■ TASK DESCRIPTION
For this exercise, write out each entry below exactly, omitting the images.

■ PROVIDED RECORDS
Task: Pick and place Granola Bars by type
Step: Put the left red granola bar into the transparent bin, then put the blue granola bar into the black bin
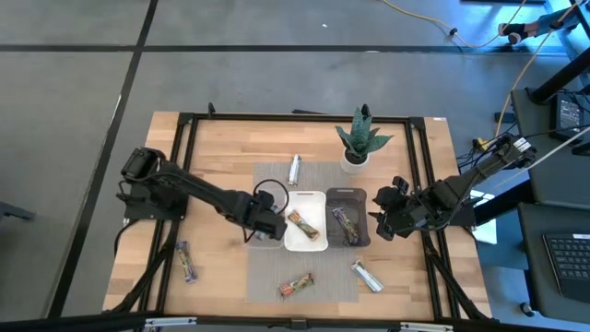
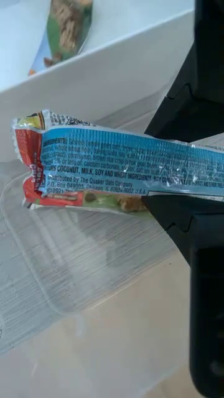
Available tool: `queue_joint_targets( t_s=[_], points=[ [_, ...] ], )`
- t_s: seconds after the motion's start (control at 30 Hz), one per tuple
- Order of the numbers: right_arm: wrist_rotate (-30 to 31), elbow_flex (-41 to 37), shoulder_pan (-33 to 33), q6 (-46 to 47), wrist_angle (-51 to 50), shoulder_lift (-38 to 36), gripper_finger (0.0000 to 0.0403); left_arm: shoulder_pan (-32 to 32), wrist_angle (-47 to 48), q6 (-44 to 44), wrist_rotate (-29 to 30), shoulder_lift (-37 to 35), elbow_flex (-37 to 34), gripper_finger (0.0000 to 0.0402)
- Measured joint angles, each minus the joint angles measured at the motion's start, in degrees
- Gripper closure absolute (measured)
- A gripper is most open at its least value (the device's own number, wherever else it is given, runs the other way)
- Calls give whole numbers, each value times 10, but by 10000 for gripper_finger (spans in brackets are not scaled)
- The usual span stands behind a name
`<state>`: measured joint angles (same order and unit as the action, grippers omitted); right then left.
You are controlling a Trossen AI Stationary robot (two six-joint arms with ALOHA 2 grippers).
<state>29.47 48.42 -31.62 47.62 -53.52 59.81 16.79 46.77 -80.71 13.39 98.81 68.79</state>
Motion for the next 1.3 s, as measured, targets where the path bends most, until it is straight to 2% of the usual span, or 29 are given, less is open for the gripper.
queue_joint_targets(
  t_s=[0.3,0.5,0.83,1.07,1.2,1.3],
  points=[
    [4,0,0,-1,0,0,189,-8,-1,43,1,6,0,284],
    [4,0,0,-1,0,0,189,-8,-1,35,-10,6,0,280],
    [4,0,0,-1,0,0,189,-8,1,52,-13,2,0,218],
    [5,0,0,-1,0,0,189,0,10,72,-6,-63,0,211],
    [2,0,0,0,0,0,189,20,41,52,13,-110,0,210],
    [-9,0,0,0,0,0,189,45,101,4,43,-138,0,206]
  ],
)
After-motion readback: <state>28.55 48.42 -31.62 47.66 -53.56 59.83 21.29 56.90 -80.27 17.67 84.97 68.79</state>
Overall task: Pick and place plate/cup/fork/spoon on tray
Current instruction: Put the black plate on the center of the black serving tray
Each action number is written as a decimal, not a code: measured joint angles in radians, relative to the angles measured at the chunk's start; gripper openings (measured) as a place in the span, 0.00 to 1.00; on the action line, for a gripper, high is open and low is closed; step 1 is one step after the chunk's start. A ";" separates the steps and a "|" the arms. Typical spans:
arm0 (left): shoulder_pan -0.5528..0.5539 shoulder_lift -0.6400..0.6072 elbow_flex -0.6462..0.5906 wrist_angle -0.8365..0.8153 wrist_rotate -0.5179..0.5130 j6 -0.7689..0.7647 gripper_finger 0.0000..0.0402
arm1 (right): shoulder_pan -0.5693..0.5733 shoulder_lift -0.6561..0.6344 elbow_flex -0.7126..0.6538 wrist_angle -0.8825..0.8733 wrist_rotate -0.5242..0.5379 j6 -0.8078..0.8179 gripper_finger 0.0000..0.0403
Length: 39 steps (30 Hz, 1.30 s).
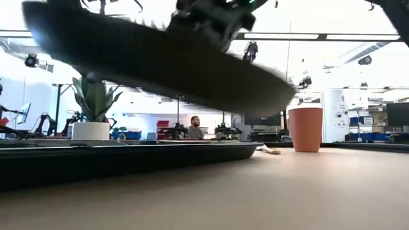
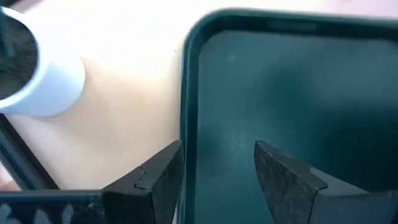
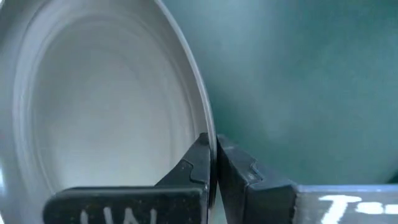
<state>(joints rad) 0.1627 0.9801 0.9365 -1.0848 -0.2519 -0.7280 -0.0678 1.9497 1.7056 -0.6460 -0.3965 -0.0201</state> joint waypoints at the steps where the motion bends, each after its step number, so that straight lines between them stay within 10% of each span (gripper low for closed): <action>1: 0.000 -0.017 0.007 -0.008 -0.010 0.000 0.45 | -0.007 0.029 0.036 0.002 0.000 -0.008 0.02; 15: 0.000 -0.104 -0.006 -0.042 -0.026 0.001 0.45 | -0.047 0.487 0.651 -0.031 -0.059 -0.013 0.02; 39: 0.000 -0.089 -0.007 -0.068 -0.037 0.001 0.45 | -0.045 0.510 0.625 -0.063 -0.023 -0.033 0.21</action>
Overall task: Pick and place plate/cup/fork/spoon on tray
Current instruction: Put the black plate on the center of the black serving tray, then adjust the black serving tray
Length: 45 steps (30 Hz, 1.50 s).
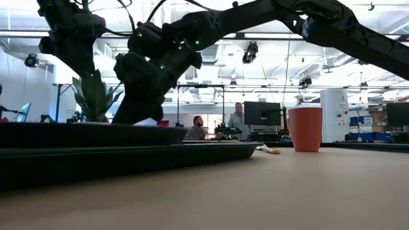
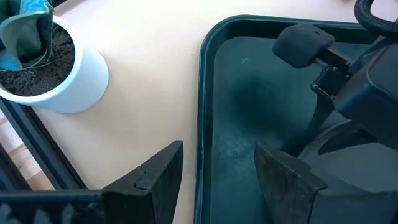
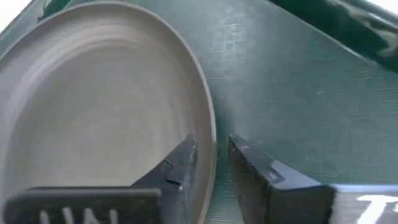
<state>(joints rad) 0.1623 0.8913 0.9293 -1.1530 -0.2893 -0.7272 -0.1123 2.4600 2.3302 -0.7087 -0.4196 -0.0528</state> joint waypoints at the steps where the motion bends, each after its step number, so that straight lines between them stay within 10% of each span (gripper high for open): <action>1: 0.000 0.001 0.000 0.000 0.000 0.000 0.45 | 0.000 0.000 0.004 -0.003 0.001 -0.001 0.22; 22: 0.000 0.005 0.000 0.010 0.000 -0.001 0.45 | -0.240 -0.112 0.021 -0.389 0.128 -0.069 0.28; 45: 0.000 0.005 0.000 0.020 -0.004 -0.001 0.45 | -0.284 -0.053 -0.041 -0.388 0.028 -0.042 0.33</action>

■ EXERCISE ANSWER
Task: Pick and place Granola Bars by type
Step: Put the left red granola bar into the transparent bin, then put the blue granola bar into the black bin
Available tool: `queue_joint_targets( t_s=[_], points=[ [_, ...] ], )`
- t_s: seconds after the motion's start (control at 30 Hz), one per tuple
- Order of the numbers: right_arm: wrist_rotate (-30 to 31), elbow_flex (-41 to 37), shoulder_pan (-33 to 33), q6 (-46 to 47), wrist_angle (-51 to 50), shoulder_lift (-38 to 36), gripper_finger (0.0000 to 0.0403); left_arm: shoulder_pan (-32 to 32), wrist_angle (-47 to 48), q6 (-44 to 44), wrist_rotate (-29 to 30), shoulder_lift (-37 to 35), elbow_flex (-37 to 34), gripper_finger (0.0000 to 0.0402)
- Measured joint angles, each minus the joint angles measured at the motion's start, in degrees
- Gripper closure absolute (measured)
- A gripper is most open at its least value (the device's own number, wherever else it is given, runs the other way)
- Calls give whole numbers, each value times 10, but by 10000 for gripper_finger (spans in brackets are not scaled)
- The usual span stands behind a name
`<state>`: measured joint angles (same order and unit as the action, grippers omitted); right then left.
You are controlling a Trossen AI Stationary robot (two six-joint arms with ALOHA 2 grippers).
<state>29.47 48.42 -31.62 47.62 -53.52 59.81 16.79 46.77 -80.71 13.39 98.81 68.79</state>
Motion for the next 1.3 s, as measured, targets where the path bends most, until it is straight to 2% of the usual span, or 29 are given, less is open for the gripper.
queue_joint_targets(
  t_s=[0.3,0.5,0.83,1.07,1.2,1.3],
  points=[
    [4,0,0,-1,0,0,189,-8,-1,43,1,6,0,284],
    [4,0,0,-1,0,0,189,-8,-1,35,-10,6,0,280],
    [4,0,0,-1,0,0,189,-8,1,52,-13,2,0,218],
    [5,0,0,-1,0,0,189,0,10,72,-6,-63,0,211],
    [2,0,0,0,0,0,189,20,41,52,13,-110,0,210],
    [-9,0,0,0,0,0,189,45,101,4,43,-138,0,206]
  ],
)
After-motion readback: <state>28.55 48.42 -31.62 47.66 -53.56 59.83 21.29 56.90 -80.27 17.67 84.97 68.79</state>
Overall task: Pick and place plate/cup/fork/spoon on tray
Current instruction: Put the black plate on the center of the black serving tray
Each action number is written as a decimal, not a code: measured joint angles in radians, relative to the angles measured at the chunk's start; gripper openings (measured) as a place in the span, 0.00 to 1.00; on the action line, for a gripper, high is open and low is closed; step 1 is one step after the chunk's start. A ";" separates the steps and a "|" the arms. Typical spans:
arm0 (left): shoulder_pan -0.5528..0.5539 shoulder_lift -0.6400..0.6072 elbow_flex -0.6462..0.5906 wrist_angle -0.8365..0.8153 wrist_rotate -0.5179..0.5130 j6 -0.7689..0.7647 gripper_finger 0.0000..0.0402
arm1 (right): shoulder_pan -0.5693..0.5733 shoulder_lift -0.6561..0.6344 elbow_flex -0.7126..0.6538 wrist_angle -0.8825..0.8733 wrist_rotate -0.5242..0.5379 j6 -0.8078..0.8179 gripper_finger 0.0000..0.0403
Length: 39 steps (30 Hz, 1.30 s).
<state>(joints rad) 0.1627 0.9801 0.9365 -1.0848 -0.2519 -0.7280 -0.0678 1.9497 1.7056 -0.6460 -0.3965 -0.0201</state> joint waypoints at the steps where the motion bends, each after its step number, so that straight lines between them stay within 10% of each span (gripper low for closed): <action>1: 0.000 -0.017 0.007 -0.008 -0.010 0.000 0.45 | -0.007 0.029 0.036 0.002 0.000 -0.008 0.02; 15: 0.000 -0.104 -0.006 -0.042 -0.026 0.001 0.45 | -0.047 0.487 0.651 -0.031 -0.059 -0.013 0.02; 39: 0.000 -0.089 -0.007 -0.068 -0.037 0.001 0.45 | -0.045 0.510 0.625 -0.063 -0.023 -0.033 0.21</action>
Overall task: Pick and place plate/cup/fork/spoon on tray
Current instruction: Put the black plate on the center of the black serving tray, then adjust the black serving tray
Length: 45 steps (30 Hz, 1.50 s).
<state>(joints rad) 0.1623 0.8913 0.9293 -1.1530 -0.2893 -0.7272 -0.1123 2.4600 2.3302 -0.7087 -0.4196 -0.0528</state> joint waypoints at the steps where the motion bends, each after its step number, so that straight lines between them stay within 10% of each span (gripper high for open): <action>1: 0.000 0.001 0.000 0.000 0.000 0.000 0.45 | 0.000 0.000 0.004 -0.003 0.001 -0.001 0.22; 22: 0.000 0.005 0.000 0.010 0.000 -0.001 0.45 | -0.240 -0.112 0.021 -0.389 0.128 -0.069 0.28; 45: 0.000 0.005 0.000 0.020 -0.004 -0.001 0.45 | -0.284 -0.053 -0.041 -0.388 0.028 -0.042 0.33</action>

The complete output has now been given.